Conspicuous examples are scattered throughout the centuries, from the Tower of Babel to the palace and gardens of the Prince of Patagonia, La Bagaria, in Sicily and the artificial ruins on the hilltops of Lower Austria. The unfinished cathedral of the Sagrada Familia by Gaudi in Barcelona is also a genuine folly. The earliest authentic follies in England were built in Northamptonshire by the recusant Sir Thomas Tresham who designed Rushton Lodge ( 1595) and the unfinished house called Lyveden New Building to symbolize his private views on the Passion; other follies of a religious nature include the Tattingstone Wonder, Suffolk, cottages built in the form of a church to improve the view from the squire's window, and Jezreel's Temple near Rochester designed by James White in 1885 in preparation for the end of the world.
The most conspicuous follies took the form of isolated towers; among the more notable examples are Eyre's Folly, Wiltshire, Sir William Chambers' Pagoda at Kew, Stratton's Folly at Little Berkhamsted, Beckford's Lansdowne Tower at Bath and the Sugarloaf Folly above Dallington, Sussex, erected by ' Mad Jack' Fuller to win a bet that Dallington Church spire could be seen from his drawing-room window. Nearly every 18th-century country house could boast its Temple, Artificial Ruin, Triumphal Arch, Pyramid, Tower, Gazebo, Grotto or Ornamental Mausoleum. Some parks, like that at Stowe, were embellished with all these types of folly.

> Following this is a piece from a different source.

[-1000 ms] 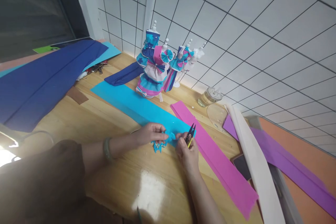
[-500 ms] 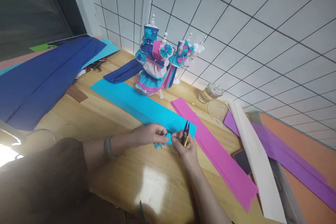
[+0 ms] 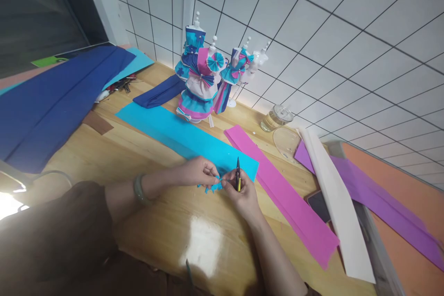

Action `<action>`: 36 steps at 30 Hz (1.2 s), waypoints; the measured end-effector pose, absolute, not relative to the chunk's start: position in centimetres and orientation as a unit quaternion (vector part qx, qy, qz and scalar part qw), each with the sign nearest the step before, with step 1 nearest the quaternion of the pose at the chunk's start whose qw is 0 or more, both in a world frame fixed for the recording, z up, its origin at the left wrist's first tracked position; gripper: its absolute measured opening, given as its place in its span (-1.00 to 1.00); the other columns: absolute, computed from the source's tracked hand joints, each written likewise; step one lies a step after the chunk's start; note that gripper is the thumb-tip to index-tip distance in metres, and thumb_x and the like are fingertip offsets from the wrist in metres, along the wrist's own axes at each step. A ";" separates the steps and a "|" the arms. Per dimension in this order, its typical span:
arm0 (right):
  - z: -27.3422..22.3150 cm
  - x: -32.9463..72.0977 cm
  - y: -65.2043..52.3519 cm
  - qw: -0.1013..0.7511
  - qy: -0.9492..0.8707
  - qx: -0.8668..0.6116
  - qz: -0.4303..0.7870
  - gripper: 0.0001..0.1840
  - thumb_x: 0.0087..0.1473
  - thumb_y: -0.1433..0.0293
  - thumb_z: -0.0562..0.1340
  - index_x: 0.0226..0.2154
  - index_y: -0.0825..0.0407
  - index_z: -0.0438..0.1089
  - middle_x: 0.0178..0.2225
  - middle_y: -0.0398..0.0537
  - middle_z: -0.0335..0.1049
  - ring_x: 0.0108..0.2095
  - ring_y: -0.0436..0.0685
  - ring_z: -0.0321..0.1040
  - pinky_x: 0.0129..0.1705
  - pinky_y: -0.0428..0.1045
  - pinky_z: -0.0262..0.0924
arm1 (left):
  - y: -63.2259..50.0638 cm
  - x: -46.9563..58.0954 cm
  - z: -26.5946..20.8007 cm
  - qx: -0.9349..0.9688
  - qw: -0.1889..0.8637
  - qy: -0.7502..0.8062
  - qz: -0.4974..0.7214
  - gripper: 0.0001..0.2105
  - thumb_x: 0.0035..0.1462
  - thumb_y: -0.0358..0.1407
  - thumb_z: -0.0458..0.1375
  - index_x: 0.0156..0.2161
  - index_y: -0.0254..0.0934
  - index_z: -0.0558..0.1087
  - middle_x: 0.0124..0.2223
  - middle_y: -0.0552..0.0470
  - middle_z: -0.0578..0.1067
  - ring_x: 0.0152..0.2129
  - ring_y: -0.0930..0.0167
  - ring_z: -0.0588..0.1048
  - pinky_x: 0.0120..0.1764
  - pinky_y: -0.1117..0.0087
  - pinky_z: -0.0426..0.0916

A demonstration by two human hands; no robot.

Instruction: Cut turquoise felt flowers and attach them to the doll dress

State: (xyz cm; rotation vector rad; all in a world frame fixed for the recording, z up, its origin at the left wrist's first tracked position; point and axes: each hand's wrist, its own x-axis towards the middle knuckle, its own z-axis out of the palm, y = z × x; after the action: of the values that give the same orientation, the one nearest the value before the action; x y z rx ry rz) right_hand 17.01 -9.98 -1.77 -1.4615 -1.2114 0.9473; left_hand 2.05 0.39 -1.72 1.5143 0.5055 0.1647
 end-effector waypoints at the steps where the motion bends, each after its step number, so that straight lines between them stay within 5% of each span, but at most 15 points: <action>1: -1.8 17.0 -10.0 0.485 -0.502 -0.602 0.389 -0.82 -0.06 0.37 0.22 -0.45 0.02 0.16 -0.45 -0.14 0.27 -0.41 0.03 0.20 -0.36 -0.07 0.09 | 0.4 2.0 -1.8 0.683 0.689 0.230 0.074 -0.76 -0.06 -0.18 0.14 -0.43 -0.37 0.43 -0.56 0.03 0.46 -0.64 0.53 0.39 -0.58 0.56 0.23; 15: -1.8 17.8 -10.0 0.485 -0.472 -0.602 0.424 -0.82 -0.09 0.35 0.24 -0.44 0.02 0.19 -0.42 -0.15 0.28 -0.45 0.00 0.16 -0.45 -0.10 0.01 | 1.1 2.1 -2.0 0.611 0.747 0.251 0.077 -0.78 -0.11 -0.18 0.18 -0.47 -0.36 0.40 -0.57 0.06 0.43 -0.65 0.52 0.38 -0.61 0.55 0.23; 21: -1.8 17.6 -10.0 0.506 -0.443 -0.595 0.440 -0.75 -0.10 0.27 0.26 -0.46 0.02 0.18 -0.47 -0.18 0.27 -0.62 -0.08 0.03 -0.61 -0.13 -0.11 | 0.9 2.2 -2.2 0.531 0.803 0.255 0.092 -0.78 -0.12 -0.22 0.21 -0.43 -0.37 0.40 -0.51 0.03 0.46 -0.61 0.53 0.39 -0.53 0.53 0.26; 28: -1.4 16.4 -10.5 0.536 -0.406 -0.481 0.562 -0.55 0.06 0.01 -0.03 -0.43 0.06 0.23 -0.65 -0.17 0.28 -0.81 -0.14 -0.17 -0.73 -0.12 -0.23 | 1.1 2.4 -2.6 0.349 0.881 0.249 0.199 -0.84 -0.15 -0.35 0.26 -0.42 -0.39 0.40 -0.52 0.06 0.42 -0.56 0.52 0.40 -0.44 0.50 0.28; 36: -1.7 15.3 -10.7 0.498 -0.389 -0.490 0.601 -0.51 0.09 0.01 -0.08 -0.44 0.07 0.27 -0.81 -0.32 0.00 -0.82 -0.12 -0.20 -0.74 -0.14 -0.17 | 1.3 2.5 -2.4 0.314 0.885 0.240 0.246 -0.84 -0.14 -0.36 0.26 -0.41 -0.36 0.40 -0.49 0.07 0.43 -0.55 0.55 0.39 -0.45 0.54 0.24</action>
State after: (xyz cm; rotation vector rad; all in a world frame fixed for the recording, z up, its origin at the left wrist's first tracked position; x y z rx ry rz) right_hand 15.28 -10.72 -1.66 -1.1847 -0.9403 1.4540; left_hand 2.47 1.31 -2.42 0.6523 0.4989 0.5109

The most modest follies were grottoes, stemming from the memories of Baroque gardens in Italy and France. Evelyn and Sir William Temple were the first to indulge in grottoes; Pope popularized them with his celebrated folly at Twickenham; the Duchess of Richmond and her daughters built a famous shell grotto with their own hands at Goodwood House. The most magnificent folly Triumphal Arch, known as the 'Gates of Jerusalem' was erected at Shugborough Park in 1763 to the designs of James Stuart. The folly Pyramids were usually intended for tombs; outstanding are the two built by Jack Fuller, one at Brightling for himself and the other on Farley Mount, Hants, for a favourite horse. Sir Francis Dashwood's mausoleum at West Wycombe is another curious sepulchral folly. A strange medley of imitation Roman tempietta and sham Gothic ruin is to be seen in the grounds of Colchester Castle.